Hacker News new | ask | show | jobs
by pdkl95 3458 days ago
I believe[1] this isn't necessarily about broken files. There is a lot of variation allowed by the spec. One example that I've seen in the wild is extra-long (> 60 seconds) periods between I-frames. Seeking to an arbitrary point either requires searching backwards from the seek-point for an I-frame and storing a massive amount of RAM. As this usually isn't possible and would require decoding hundreds of frames, decoding may cheat and make do with as many P and B frames as it can handle.

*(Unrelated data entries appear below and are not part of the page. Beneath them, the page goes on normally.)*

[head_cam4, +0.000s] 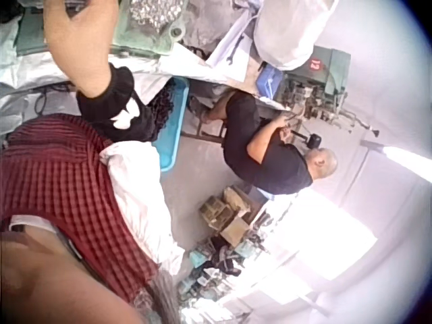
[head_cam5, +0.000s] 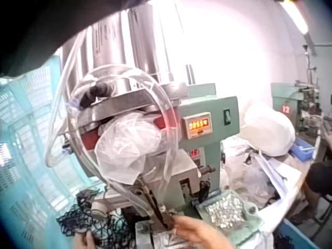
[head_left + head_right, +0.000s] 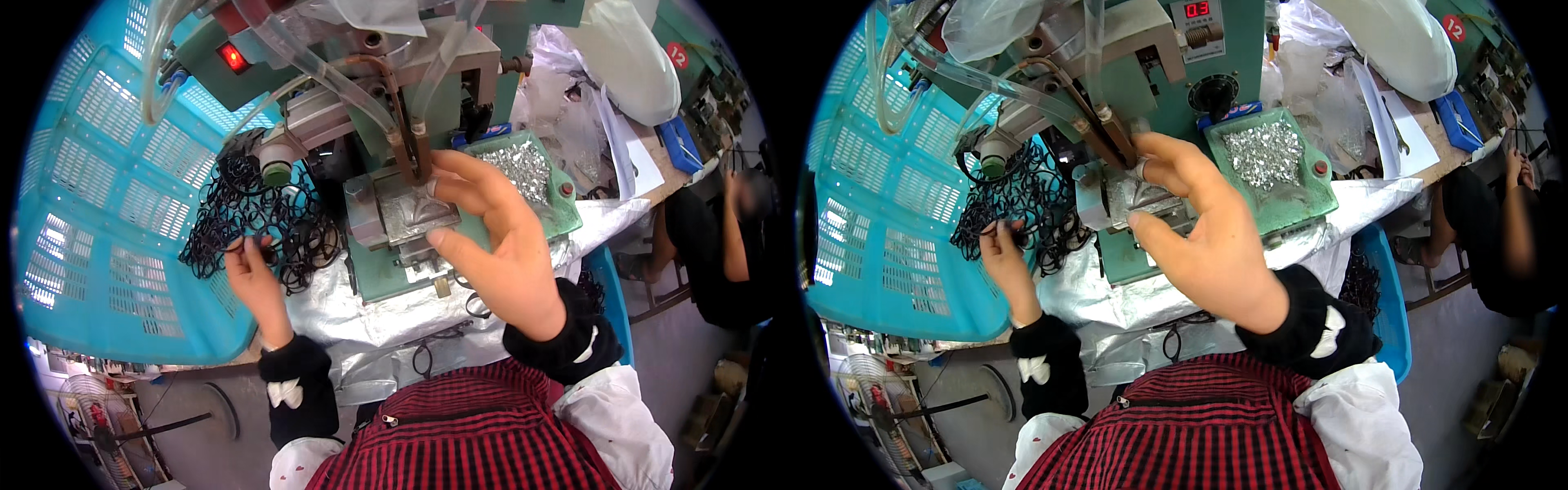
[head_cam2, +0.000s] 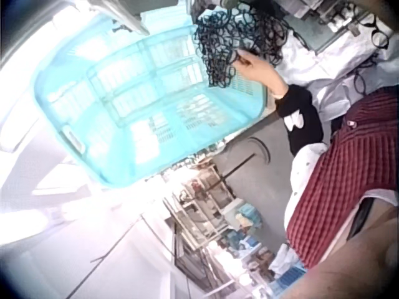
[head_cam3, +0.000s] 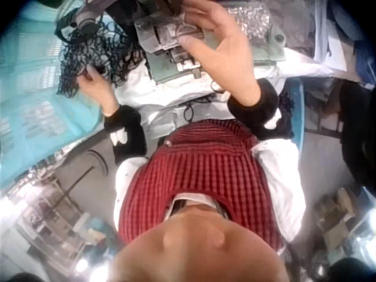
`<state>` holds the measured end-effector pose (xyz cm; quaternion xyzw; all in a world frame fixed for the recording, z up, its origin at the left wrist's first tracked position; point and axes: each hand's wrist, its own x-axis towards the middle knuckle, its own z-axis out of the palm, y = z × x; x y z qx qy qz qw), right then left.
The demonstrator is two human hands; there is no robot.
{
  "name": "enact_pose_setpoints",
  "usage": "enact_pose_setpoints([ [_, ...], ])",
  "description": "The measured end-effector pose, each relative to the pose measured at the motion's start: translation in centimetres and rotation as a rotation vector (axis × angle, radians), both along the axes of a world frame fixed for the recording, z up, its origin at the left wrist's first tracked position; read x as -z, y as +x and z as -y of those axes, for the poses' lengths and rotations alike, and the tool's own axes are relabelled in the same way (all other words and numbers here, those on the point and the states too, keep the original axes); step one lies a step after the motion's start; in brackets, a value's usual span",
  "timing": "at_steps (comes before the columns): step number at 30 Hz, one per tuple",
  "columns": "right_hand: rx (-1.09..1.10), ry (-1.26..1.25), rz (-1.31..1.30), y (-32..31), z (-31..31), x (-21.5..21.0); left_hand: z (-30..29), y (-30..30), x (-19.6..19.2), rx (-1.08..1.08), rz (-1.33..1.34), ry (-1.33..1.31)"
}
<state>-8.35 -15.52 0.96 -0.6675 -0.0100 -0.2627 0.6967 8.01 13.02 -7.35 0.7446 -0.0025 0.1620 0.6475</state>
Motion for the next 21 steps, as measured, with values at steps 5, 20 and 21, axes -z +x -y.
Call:
enact_pose_setpoints([
  [5, 0.353, -0.408, -0.321, -0.4, 7.1, 4.4, 2.6, -3.8, -3.0, -0.058, 0.152, 0.078],
  [20, 0.565, -0.397, -0.284, -0.4, 12.0, 7.6, 14.0, -11.6, -10.0, 1.018, -0.822, -0.331],
  [21, 0.557, -0.399, -0.219, -0.8, 11.9, 8.0, 13.9, -11.7, -9.9, 1.024, -0.794, -0.351],
])
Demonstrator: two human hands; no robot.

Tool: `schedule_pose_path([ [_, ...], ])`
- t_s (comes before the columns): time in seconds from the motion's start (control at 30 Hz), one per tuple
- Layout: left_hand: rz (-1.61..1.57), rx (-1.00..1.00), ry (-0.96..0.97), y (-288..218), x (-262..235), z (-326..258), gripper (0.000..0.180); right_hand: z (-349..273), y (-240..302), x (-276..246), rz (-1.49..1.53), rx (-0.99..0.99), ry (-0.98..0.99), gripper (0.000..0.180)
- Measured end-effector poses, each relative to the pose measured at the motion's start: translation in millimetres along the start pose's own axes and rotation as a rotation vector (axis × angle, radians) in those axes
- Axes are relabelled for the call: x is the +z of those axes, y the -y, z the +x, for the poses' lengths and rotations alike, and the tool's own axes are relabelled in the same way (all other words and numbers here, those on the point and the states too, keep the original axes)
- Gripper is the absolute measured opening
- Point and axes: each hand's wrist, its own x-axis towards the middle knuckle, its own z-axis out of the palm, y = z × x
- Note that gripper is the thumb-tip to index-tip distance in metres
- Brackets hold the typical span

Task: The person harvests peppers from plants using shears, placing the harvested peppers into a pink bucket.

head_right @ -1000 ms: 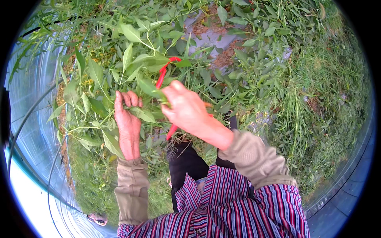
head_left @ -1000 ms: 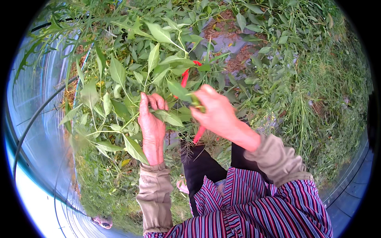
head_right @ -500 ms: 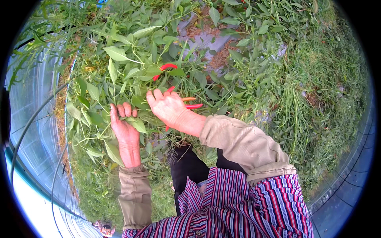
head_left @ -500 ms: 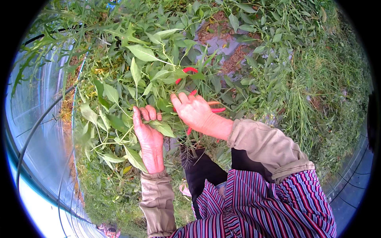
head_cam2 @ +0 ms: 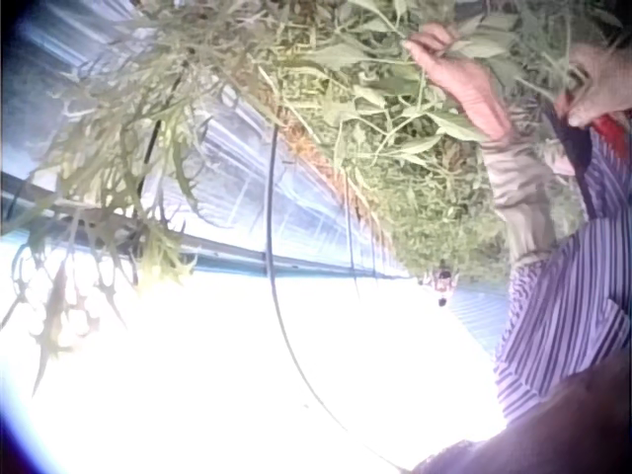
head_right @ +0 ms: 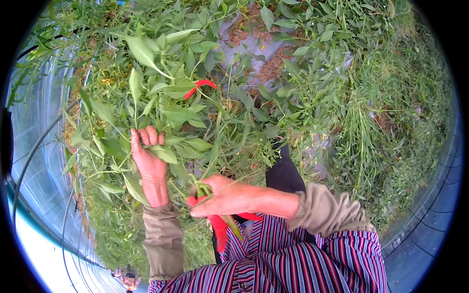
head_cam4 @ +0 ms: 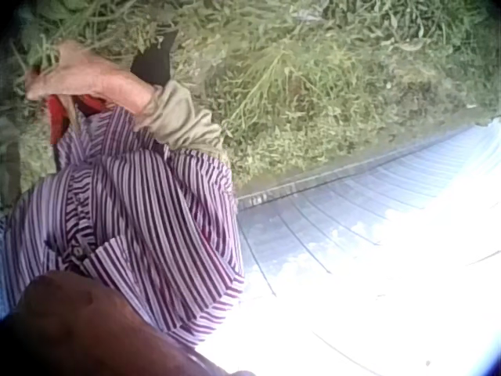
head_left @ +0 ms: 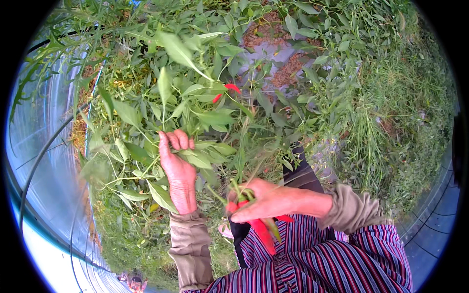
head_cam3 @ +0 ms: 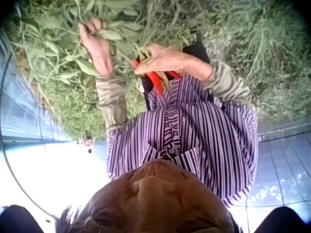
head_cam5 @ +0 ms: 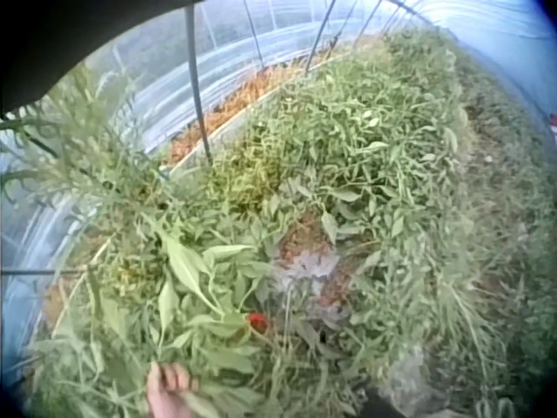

[1] I haven't actually read most of the h.265 spec. It's possible these are technically invalid files.

1 comments

a 1-minute span for I-frames would not be prohibitive for parallel processing that the quotes part was referring to, with a 60-minute video it would still give you 60 segments to process in parallel.
A single uncompressed frame of 1080p video occupies 28MB in RAM, so 1 minute of 24fps video will take up 40GB. If you want to be able to run 4 cores at once it's 3 times that. You won't be doing that any time soon on your laptop or smartphone.
Curious as to your math? My naive thinking is 1920 * 1080 * 8 (generous) bytes is around 16MB.
I forgot where I got 28 from but it's indeed a mistake. For normal display you could get away with 1920 * 1080 * 8bit = 6MB. For a 10bit display it would be around 8MB. You do indeed often use 32bit float for high-quality processing but since what we're storing here is the output frame you would finish all that processing and then go down to 8 or 10bit per channel. So recalculating the math that's 8GB for 1 minute of video, still way too impractical.
I think the grandparent post is talking about decoding to RGB with a full 32-bit float per channel, which is 12 bytes per pixel rather than 8. The high precision is needed for HDR and for the extra processing you have to do to the pixels after they're decodeed - motion compensation, gamma correction, etc.
The maximum number of references frames, i.e. how much the Decoded Picture Buffer has to hold, is 16. So even if a GOP is 1 minute long you would have to hold at most 16 pictures in memory to have enough information to stream over that 1-minute segment.

So I still do not see how this would prohibit parallel processing.

Not sure how that would work. You have a thread that's decoding the frames 1 minute in front of where playback is, so if you're not decoding full frames and storing them until you need to display them what is that thread doing?
transcoding or video editing in slices is a common application.

you cut the video into a handful of parts at keyframes, process the parts individually in a streaming manner and then splice the partial results together.

If we're talking about playback then creating seeking-thumbnails could similarly benefit from parallel processing.